I'm currently deploying a K8S cluster through Rancher RKE using AWS EC2 virtual machines (with CentOS 7 and Docker 17.03.2-ce). Unfortunately after depolying K8S dashboard, I'm not been able to access it from external, through API SERVER (https://API-server-ip:6443/api/v1/namespaces/kube-system/services/https:kubernetes-dashboard:/proxy/). Service are up and running without problems:
NAMESPACE NAME TYPE CLUSTER-IP EXTERNAL-IP PORT(S) AGE
default kubernetes ClusterIP 10.43.0.1 <none> 443/TCP 1h
ingress-nginx default-http-backend ClusterIP 10.43.76.101 <none> 80/TCP 1h
kube-system kube-dns ClusterIP 10.43.0.10 <none> 53/UDP,53/TCP 1h
kube-system kubernetes-dashboard ClusterIP 10.43.198.196 <none> 443/TCP 1h
I saw that PEM certificate have been already created within /etc/kubernetes/ssl of the API SERVER machine:
-rw-r--r--. 1 root root 1679 Apr 19 09:19 kube-apiserver-key.pem
-rw-r--r--. 1 root root 1302 Apr 19 09:19 kube-apiserver.pem
-rw-r--r--. 1 root root 1679 Apr 19 09:19 kube-ca-key.pem
-rw-r--r--. 1 root root 1017 Apr 19 09:19 kube-ca.pem
-rw-r--r--. 1 root root 493 Apr 19 09:19 kubecfg-kube-controller-manager.yaml
-rw-r--r--. 1 root root 437 Apr 19 09:19 kubecfg-kube-node.yaml
-rw-r--r--. 1 root root 441 Apr 19 09:19 kubecfg-kube-proxy.yaml
-rw-r--r--. 1 root root 457 Apr 19 09:19 kubecfg-kube-scheduler.yaml
-rw-r--r--. 1 root root 1675 Apr 19 09:19 kube-controller-manager-key.pem
-rw-r--r--. 1 root root 1062 Apr 19 09:19 kube-controller-manager.pem
-rw-r--r--. 1 root root 1679 Apr 19 09:19 kube-etcd-<...>-compute-amazonaws-com-key.pem
-rw-r--r--. 1 root root 1298 Apr 19 09:19 kube-etcd-<...>-us-east-2-compute-amazonaws-com.pem
-rw-r--r--. 1 root root 1679 Apr 19 09:19 kube-node-key.pem
-rw-r--r--. 1 root root 1070 Apr 19 09:19 kube-node.pem
-rw-r--r--. 1 root root 1675 Apr 19 09:19 kube-proxy-key.pem
-rw-r--r--. 1 root root 1046 Apr 19 09:19 kube-proxy.pem
-rw-r--r--. 1 root root 1675 Apr 19 09:19 kube-scheduler-key.pem
-rw-r--r--. 1 root root 1050 Apr 19 09:19 kube-scheduler.pem
I tried to use kube-apiserver-key.pem as key to generate a client certificate openssl req -new -key /etc/kubernetes/ssl/kube-apiserver-key.pem -out /tmp/user-cert.pem and eventually use it to access. Unfortunately the generated certificate is resulted to be in invalid format (I tried both to install on MacOS X and on SSL online validator.
Any help?
After several digging I managed to found a solution.
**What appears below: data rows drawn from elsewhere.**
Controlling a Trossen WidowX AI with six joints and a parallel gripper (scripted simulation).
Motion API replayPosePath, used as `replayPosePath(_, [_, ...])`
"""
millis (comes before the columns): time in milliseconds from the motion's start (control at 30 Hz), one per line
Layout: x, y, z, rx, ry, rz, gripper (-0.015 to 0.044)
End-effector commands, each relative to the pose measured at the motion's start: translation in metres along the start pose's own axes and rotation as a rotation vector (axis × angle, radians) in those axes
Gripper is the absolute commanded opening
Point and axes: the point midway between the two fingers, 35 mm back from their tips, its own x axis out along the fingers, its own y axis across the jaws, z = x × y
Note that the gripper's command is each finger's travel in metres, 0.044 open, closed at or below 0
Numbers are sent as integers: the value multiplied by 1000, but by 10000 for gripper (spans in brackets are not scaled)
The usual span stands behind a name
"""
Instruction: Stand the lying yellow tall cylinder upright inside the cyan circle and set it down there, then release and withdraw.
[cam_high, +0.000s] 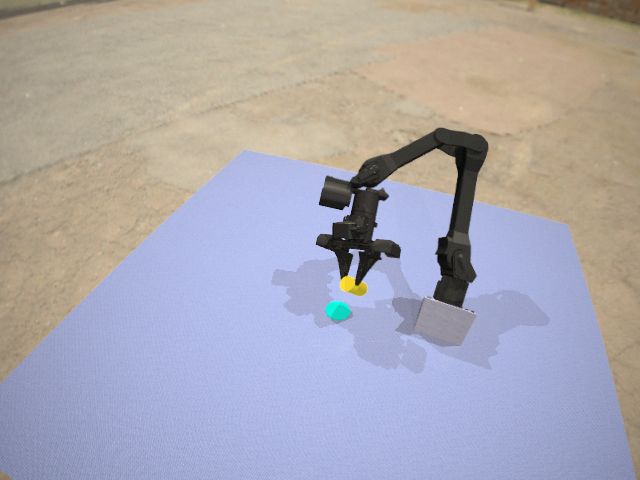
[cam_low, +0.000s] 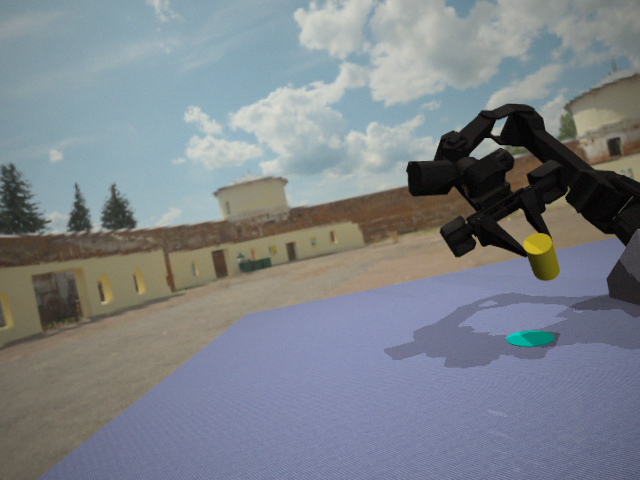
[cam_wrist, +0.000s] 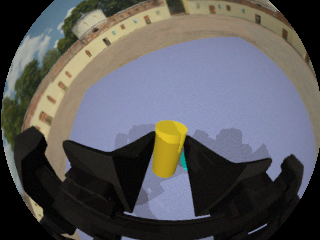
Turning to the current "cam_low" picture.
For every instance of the yellow cylinder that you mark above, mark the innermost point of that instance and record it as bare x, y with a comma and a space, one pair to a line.
542, 256

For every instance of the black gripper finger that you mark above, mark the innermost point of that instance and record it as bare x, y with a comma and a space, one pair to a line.
489, 232
533, 205

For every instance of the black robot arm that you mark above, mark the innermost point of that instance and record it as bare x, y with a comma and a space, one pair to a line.
598, 195

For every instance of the cyan flat circle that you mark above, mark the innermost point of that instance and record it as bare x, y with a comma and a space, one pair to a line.
530, 338

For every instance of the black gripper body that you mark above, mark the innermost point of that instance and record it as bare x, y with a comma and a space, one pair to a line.
501, 202
In the generate RKE kubeconfig generated file, both client-certificate-data and client-key-data are present as base64 encoded keys for kube-admin.
In order to use them in my client browser I had first to decode them for obtaining the respective certificate and key
echo '<KUBE_ADMIN_CLIENT_CERTIFICATE_DATA>' | base64 --decode > kube-admin-cert.pem
echo '<KUBE_ADMIN_CLIENT_KEY_DATA>' | base64 --decode > kube-admin-cert-key.pem
Once the certificates have been generated it's possibile to extract the correspondant .p12 certificate file
openssl pkcs12 -export -clcerts -inkey kube-admin-cert-key.pem -in kube-admin-cert.pem -out kube-admin-cert.p12
Eventually, once the p12 certificate has been installed in local client browser, it's possibile to authenticate successfully to the proxy api server.